Give the number of lines below that hold the string "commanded", and nothing more.

* STORED DATA:
═══

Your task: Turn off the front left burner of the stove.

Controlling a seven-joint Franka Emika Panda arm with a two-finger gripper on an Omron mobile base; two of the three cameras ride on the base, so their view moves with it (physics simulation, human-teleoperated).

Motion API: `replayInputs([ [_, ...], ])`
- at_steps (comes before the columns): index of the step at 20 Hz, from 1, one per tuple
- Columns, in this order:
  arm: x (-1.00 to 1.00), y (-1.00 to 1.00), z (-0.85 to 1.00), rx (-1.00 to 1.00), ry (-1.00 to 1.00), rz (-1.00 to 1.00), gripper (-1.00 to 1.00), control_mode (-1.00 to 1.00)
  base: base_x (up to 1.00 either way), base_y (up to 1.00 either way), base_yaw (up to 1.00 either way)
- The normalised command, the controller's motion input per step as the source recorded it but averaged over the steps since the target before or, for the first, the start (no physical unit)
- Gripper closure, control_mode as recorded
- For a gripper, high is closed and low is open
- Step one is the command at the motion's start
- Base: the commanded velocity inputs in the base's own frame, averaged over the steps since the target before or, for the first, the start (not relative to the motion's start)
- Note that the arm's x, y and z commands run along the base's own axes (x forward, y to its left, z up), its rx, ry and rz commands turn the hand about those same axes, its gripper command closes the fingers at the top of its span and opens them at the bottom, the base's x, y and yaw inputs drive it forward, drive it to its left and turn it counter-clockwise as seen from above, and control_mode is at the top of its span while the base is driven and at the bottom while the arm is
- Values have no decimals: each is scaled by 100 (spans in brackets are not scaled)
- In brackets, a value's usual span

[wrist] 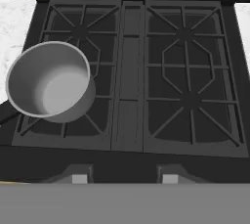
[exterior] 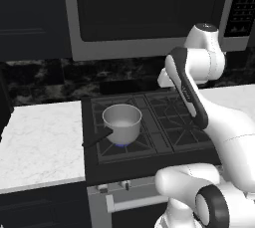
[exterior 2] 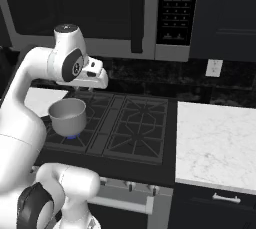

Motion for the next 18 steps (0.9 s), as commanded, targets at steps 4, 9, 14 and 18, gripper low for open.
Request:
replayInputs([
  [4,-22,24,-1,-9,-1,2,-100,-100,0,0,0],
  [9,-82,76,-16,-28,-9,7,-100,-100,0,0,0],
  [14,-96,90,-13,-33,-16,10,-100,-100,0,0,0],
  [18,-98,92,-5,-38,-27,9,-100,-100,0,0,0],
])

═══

* RESPONSE TO THE TASK: 2